For each line of the data below that holds "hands", copy the line.

- [STORED DATA]
*** Begin section ***
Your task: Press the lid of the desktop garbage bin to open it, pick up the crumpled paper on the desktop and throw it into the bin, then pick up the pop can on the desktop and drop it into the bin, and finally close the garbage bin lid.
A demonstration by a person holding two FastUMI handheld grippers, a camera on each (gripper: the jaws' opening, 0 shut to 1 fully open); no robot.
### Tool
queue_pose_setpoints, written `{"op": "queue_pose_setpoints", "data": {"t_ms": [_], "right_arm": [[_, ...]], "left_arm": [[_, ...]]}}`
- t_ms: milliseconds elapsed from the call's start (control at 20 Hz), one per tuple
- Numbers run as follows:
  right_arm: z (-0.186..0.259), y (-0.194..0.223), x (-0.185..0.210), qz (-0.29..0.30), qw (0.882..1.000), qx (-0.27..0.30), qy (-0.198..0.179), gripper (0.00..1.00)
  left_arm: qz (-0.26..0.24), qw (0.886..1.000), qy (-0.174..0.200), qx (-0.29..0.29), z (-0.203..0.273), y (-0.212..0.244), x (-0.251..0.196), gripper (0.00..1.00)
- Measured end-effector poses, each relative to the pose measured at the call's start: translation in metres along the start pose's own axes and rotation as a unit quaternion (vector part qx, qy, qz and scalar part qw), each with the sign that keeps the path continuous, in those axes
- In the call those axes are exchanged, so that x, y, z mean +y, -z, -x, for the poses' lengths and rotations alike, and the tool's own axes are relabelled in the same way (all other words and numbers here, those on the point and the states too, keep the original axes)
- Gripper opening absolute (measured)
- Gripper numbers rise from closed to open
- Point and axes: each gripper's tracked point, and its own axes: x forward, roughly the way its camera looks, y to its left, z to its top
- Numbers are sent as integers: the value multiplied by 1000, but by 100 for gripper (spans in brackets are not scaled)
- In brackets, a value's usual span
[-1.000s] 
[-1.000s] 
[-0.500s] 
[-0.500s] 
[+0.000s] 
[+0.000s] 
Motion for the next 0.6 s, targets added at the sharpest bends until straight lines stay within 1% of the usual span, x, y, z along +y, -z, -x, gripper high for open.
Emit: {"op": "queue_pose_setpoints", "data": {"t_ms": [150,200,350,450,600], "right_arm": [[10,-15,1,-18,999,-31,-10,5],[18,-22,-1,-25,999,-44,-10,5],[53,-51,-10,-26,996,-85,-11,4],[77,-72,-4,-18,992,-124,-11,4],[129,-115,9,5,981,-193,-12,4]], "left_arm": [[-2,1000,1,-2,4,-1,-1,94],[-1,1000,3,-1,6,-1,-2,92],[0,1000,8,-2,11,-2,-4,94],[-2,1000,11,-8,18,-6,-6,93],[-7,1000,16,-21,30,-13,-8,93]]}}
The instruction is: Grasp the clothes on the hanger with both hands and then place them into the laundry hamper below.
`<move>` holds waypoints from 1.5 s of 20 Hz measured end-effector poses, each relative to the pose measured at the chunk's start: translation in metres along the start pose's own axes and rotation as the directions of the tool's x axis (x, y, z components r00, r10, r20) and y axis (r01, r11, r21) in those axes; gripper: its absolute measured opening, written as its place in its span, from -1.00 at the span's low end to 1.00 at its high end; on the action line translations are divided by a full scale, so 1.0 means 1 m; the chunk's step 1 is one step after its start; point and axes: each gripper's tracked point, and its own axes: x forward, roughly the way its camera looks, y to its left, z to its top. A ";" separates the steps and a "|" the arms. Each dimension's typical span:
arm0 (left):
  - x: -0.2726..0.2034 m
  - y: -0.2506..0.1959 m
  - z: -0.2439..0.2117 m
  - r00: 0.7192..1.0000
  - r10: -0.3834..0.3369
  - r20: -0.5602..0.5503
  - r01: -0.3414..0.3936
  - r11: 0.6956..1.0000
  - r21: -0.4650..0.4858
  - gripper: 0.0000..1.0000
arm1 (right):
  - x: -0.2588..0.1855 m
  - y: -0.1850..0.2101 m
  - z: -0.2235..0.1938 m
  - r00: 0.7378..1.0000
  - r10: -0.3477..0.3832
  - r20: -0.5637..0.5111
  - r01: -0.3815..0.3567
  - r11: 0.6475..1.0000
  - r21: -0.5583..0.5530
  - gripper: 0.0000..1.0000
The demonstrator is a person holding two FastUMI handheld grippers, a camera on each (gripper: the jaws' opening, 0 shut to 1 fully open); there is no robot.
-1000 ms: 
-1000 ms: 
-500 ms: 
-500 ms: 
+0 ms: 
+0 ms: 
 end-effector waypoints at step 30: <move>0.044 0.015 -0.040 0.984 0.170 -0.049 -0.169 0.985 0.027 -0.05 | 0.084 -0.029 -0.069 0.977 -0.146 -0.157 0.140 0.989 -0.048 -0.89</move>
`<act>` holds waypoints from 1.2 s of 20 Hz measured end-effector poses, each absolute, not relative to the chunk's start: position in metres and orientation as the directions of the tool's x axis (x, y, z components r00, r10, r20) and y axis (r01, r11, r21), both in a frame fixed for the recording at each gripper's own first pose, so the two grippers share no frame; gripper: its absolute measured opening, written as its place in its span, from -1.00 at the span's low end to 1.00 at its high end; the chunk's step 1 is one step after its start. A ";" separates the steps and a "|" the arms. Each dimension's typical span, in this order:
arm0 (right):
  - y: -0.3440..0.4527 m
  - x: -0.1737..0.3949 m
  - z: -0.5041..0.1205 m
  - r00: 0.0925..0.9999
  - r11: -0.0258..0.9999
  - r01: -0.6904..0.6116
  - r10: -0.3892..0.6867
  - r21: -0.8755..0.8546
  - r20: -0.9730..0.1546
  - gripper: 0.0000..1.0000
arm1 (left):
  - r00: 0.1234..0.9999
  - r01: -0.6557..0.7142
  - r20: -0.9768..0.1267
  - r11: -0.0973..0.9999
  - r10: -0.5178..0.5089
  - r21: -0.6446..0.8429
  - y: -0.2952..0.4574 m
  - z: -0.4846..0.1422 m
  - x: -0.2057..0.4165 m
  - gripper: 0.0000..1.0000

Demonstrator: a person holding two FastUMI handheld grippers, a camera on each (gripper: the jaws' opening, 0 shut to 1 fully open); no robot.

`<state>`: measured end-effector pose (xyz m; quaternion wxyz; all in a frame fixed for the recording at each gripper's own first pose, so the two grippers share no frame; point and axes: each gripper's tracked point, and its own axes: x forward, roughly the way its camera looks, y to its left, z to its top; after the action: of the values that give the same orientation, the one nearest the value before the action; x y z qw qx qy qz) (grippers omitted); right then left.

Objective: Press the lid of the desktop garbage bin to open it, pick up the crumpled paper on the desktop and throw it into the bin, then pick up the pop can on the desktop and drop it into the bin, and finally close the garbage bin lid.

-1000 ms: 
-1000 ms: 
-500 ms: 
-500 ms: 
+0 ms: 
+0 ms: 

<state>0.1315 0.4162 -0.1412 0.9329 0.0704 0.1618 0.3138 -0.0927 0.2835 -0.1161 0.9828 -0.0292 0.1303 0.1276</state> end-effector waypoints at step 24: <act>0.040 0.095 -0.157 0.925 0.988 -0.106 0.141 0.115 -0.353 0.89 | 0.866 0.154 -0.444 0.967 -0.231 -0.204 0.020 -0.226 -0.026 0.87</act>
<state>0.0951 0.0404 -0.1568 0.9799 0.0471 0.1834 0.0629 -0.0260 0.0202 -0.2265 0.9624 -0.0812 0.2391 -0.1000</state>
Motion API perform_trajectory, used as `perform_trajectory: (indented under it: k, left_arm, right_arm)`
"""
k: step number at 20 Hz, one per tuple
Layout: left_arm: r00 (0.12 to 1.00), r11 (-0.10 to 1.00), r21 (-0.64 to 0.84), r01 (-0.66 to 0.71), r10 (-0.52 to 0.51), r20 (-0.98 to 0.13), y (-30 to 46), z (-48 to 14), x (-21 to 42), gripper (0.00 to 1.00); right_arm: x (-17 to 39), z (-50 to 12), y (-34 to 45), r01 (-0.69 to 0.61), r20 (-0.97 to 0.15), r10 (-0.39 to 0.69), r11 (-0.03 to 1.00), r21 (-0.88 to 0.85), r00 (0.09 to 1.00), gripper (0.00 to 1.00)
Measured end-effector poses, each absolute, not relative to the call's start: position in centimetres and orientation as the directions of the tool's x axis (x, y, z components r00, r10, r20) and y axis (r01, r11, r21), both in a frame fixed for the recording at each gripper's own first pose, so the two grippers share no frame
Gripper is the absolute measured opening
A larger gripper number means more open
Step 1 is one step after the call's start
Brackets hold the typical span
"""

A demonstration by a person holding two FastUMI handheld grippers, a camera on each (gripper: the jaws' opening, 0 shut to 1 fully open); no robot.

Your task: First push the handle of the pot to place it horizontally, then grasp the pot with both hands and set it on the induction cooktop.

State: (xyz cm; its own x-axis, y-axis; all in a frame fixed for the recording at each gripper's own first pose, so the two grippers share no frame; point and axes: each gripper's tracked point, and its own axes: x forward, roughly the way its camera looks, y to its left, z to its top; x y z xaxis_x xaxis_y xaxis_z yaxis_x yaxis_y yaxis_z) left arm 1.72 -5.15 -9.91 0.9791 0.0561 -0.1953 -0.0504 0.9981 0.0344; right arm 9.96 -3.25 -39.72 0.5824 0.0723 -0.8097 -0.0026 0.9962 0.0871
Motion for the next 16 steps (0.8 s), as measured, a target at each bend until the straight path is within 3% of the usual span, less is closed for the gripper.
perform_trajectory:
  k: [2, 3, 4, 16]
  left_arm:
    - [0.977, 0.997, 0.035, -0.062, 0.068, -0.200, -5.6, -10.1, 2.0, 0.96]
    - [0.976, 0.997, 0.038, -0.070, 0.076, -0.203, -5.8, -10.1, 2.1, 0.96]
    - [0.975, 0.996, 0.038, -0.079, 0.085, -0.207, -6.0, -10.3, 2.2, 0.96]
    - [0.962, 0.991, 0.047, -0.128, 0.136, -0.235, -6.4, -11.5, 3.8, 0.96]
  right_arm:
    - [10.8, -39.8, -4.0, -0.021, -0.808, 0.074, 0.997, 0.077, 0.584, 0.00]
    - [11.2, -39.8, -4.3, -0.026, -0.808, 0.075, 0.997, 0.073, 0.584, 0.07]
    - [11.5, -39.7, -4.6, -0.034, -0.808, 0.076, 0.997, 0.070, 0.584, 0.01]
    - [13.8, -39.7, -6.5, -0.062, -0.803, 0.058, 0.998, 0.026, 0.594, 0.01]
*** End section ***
- [WRITTEN ANSWER]
The instruction is: Grasp the clothes on the hanger with both hands and then place them into the laundry hamper below.
Your task: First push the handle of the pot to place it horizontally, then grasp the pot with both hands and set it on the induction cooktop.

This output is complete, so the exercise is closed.